Con arte religioso: Tempestad en el lago (Eugene Delacroix)

La obra que presento es del gran pintor romántico francés Delacroix, realizada en 1853; se encuentra en la Walters Art Gallery de Baltimore.

La pintura muestra uno de los primeros milagros de Jesús, narrado en los evangelios de San Marcos (4,35-41), San Lucas (8,22-25), y Mateo (8,23-27), cuando calma las aguas en una tormenta en el Lago de Genesaret o mar de Galilea.

Como muy bien se ve en la imagen, una furiosa tempestad estalla en el lago cuando Jesús y sus discípulos van en una barca para atravesarle y llegar a la otra orilla. El pintor nos muestra uno de los temas favoritos del sentir romántico: la naturaleza, en la que sus elementos se desencadenan con toda su fuerza y potencia: un cielo agitado por negros nubarrones y un mar embravecido con rugientes olas en medio del cual la frágil embarcación está a punto de zozobrar. Los discípulos están aterrados; todos están de espaldas intentando remar, excepto uno que levanta las manos con una expresión desencajada por el terror. El miedo les atenaza y llaman a Jesús, que está plácidamente dormido en la proa, iluminado su tranquilo rostro por el halo dorado que rodea su cabeza.

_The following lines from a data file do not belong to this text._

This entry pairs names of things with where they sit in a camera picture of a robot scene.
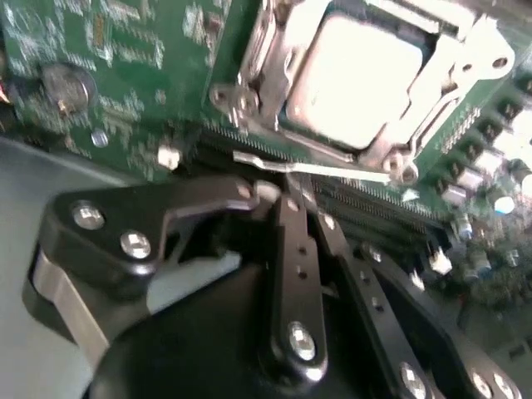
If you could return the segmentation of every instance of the cpu socket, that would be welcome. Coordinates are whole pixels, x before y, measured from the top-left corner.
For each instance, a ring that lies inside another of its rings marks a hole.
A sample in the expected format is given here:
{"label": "cpu socket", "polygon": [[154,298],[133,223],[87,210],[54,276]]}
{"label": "cpu socket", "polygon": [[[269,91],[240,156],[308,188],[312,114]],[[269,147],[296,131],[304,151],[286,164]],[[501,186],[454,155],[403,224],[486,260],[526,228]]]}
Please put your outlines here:
{"label": "cpu socket", "polygon": [[495,20],[445,0],[263,0],[236,82],[210,100],[243,131],[413,183],[470,89],[514,63]]}

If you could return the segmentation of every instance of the silver screw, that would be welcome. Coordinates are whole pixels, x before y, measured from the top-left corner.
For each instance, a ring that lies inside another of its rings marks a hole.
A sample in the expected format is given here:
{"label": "silver screw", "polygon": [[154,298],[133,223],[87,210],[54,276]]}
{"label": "silver screw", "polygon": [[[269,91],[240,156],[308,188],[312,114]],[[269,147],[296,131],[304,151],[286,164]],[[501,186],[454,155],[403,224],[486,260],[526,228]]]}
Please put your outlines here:
{"label": "silver screw", "polygon": [[251,198],[251,190],[244,186],[244,185],[239,185],[238,187],[239,189],[239,194],[242,195],[245,199],[250,199]]}
{"label": "silver screw", "polygon": [[476,389],[485,399],[491,399],[493,397],[490,385],[477,372],[473,372],[473,384],[475,384]]}
{"label": "silver screw", "polygon": [[506,399],[515,398],[512,388],[510,387],[510,385],[508,385],[508,382],[506,382],[503,377],[501,377],[499,374],[494,374],[493,379],[495,380],[495,383],[497,384],[499,389],[502,391],[502,393],[505,394]]}
{"label": "silver screw", "polygon": [[325,220],[325,224],[327,225],[327,227],[331,230],[334,230],[334,228],[336,227],[336,223],[334,223],[333,217],[330,214],[325,214],[323,216],[323,219]]}
{"label": "silver screw", "polygon": [[299,206],[298,204],[296,204],[296,201],[294,201],[293,199],[288,199],[288,207],[293,210],[294,212],[298,212],[299,211]]}
{"label": "silver screw", "polygon": [[417,375],[408,363],[401,364],[401,379],[406,389],[416,398],[426,398],[426,387],[423,380]]}
{"label": "silver screw", "polygon": [[72,211],[72,216],[76,224],[86,230],[98,230],[106,223],[103,214],[97,208],[88,204],[78,205]]}
{"label": "silver screw", "polygon": [[381,254],[376,249],[374,249],[373,247],[369,247],[369,254],[372,256],[372,258],[373,258],[373,260],[375,260],[375,262],[380,263],[382,261]]}
{"label": "silver screw", "polygon": [[135,259],[147,258],[151,252],[150,241],[138,231],[128,231],[120,238],[122,250]]}
{"label": "silver screw", "polygon": [[288,340],[293,351],[303,360],[312,360],[316,356],[316,345],[310,333],[300,322],[288,326]]}
{"label": "silver screw", "polygon": [[92,144],[98,148],[104,148],[109,145],[109,137],[102,129],[96,129],[91,134]]}

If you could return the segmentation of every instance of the black metal bracket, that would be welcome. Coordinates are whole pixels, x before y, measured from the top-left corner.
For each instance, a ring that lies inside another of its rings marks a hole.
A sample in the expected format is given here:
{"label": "black metal bracket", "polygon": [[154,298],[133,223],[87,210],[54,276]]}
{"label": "black metal bracket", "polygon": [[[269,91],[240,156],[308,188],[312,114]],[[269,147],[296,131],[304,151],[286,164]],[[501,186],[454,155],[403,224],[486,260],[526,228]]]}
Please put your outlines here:
{"label": "black metal bracket", "polygon": [[192,237],[180,247],[201,250],[213,240],[215,220],[225,248],[265,267],[268,300],[256,354],[278,389],[306,395],[327,379],[326,274],[347,306],[346,328],[377,397],[519,398],[508,376],[446,326],[389,257],[354,257],[337,221],[302,186],[289,181],[285,191],[272,203],[243,180],[214,177],[60,195],[42,220],[28,310],[71,334],[96,365],[132,324],[150,322],[146,290],[173,238]]}

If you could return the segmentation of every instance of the white component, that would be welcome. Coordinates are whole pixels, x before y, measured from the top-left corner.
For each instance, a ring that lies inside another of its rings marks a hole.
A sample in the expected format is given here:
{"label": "white component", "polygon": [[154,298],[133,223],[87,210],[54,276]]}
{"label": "white component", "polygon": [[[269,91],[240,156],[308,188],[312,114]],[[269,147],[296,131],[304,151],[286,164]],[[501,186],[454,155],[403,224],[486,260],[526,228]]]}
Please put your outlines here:
{"label": "white component", "polygon": [[455,206],[462,206],[467,201],[467,193],[461,187],[449,185],[442,193],[441,198]]}
{"label": "white component", "polygon": [[532,139],[532,110],[522,110],[511,122],[512,130],[519,141]]}
{"label": "white component", "polygon": [[494,154],[493,152],[484,150],[479,154],[475,162],[473,162],[473,165],[489,175],[493,175],[495,171],[502,165],[502,162],[503,159],[500,156]]}
{"label": "white component", "polygon": [[501,131],[501,133],[493,140],[491,146],[503,153],[509,160],[513,159],[520,150],[519,141],[507,130]]}
{"label": "white component", "polygon": [[410,274],[410,280],[414,283],[416,287],[418,287],[421,291],[425,291],[425,283],[423,283],[423,280],[419,275],[417,274],[417,271],[414,270],[414,273]]}
{"label": "white component", "polygon": [[404,193],[402,193],[401,196],[401,202],[408,202],[417,200],[419,198],[419,191],[413,190],[413,189],[406,189]]}
{"label": "white component", "polygon": [[527,197],[532,197],[532,175],[526,176],[521,181],[521,193]]}
{"label": "white component", "polygon": [[442,276],[445,276],[452,270],[452,263],[443,253],[443,249],[439,249],[432,257],[431,268]]}
{"label": "white component", "polygon": [[161,145],[157,152],[157,162],[168,170],[176,170],[181,162],[181,151],[167,145]]}
{"label": "white component", "polygon": [[479,186],[484,183],[484,176],[476,173],[473,170],[465,168],[460,176],[456,178],[456,183],[460,187],[465,187],[469,190],[476,191]]}
{"label": "white component", "polygon": [[511,214],[515,208],[515,202],[512,197],[500,197],[493,204],[493,209],[498,214]]}
{"label": "white component", "polygon": [[[339,45],[345,41],[349,46]],[[331,140],[364,149],[407,109],[407,90],[421,64],[420,48],[333,14],[323,23],[288,99],[287,116]]]}

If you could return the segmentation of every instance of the mounting hole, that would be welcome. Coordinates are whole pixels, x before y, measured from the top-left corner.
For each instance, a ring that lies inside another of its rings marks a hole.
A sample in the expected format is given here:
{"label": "mounting hole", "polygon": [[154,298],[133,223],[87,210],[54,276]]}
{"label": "mounting hole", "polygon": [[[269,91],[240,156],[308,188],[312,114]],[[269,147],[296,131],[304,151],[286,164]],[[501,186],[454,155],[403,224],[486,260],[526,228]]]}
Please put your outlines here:
{"label": "mounting hole", "polygon": [[501,69],[502,67],[506,67],[506,64],[508,63],[508,58],[501,57],[497,58],[495,61],[493,61],[493,64],[491,64],[495,69]]}
{"label": "mounting hole", "polygon": [[297,266],[296,270],[298,271],[298,277],[302,280],[305,280],[307,276],[307,272],[305,272],[301,266]]}
{"label": "mounting hole", "polygon": [[417,168],[414,165],[408,165],[403,171],[402,171],[402,182],[411,185],[417,182],[417,178],[419,177],[419,172],[417,171]]}

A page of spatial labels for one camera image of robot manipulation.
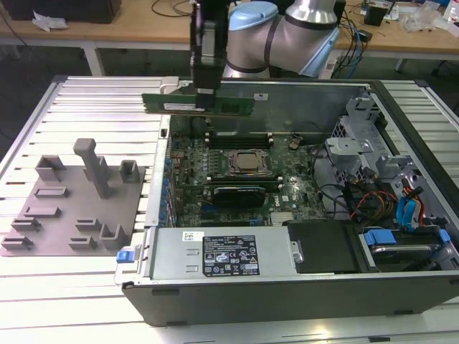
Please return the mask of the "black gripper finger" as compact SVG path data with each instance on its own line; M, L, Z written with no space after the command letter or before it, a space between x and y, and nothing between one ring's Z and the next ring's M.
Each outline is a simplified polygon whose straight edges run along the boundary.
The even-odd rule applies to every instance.
M195 105L199 109L212 109L215 106L218 89L198 87L195 89Z

La obra destaca por su excelente estudio cromático y lumínico, mostrándonos una amplísima gama de azules; también apreciamos su excelente factura técnica a base de largas pinceladas para crear las nubes, las olas y el fondo ribereño.

Creo que este hermoso cuadro nos puede comunicar bastantes cosas. En primer lugar, !qué contraste de actitudes!: el pánico de los discípulos frente a la tranquilidad de Jesús, que es capaz de calmar a los poderosos elementos. Son tiempos muy convulsos los que hoy nos toca vivir, llenos de tempestades, de violencia arrebatada, de fuerzas terribles que se desatan en el interior del corazón humano, pero debemos, tenemos que controlarlas; no podemos que estallen ciegamente porque si no también vamos a la deriva y naufragamos. Y ¿cómo hemos de hacerlo?: como lo hace el Jesús de este relato evangélico, con la serenidad con la que él increpa al viento para que amaine, con el sosiego que emana de un espíritu opuesto a cualquier tipo de radicalismo fanático para apaciguar nuestros ánimos y no para excitarlos más y con la serenidad espiritual de quien, movido por los más nobles ideales, es capaz de irradiar en derredor suyo paz, amor, confianza, seguridad. El hombre de hoy necesita, más que nunca, tener fe, creer en unos ideales humanos y religiosos que le conduzcan al estado feliz en el que tiene que vivir, para salvarnos todos, comprometidos en una tarea común.

Todos los cristianos vamos en esta barca y, aunque se encuentre sometida a múltiples dificultades, hemos de conducirla a buen puerto. Nuestra fe en Jesús, la que él nos enseñó, sin acritud, sin violencia, sin agresividad, nos ayuda a doblegar, a superar los peligros que nos acechan y hacer del mundo ese hogar digno en el que podamos vivir todos los seres humanos en paz y sin miedo.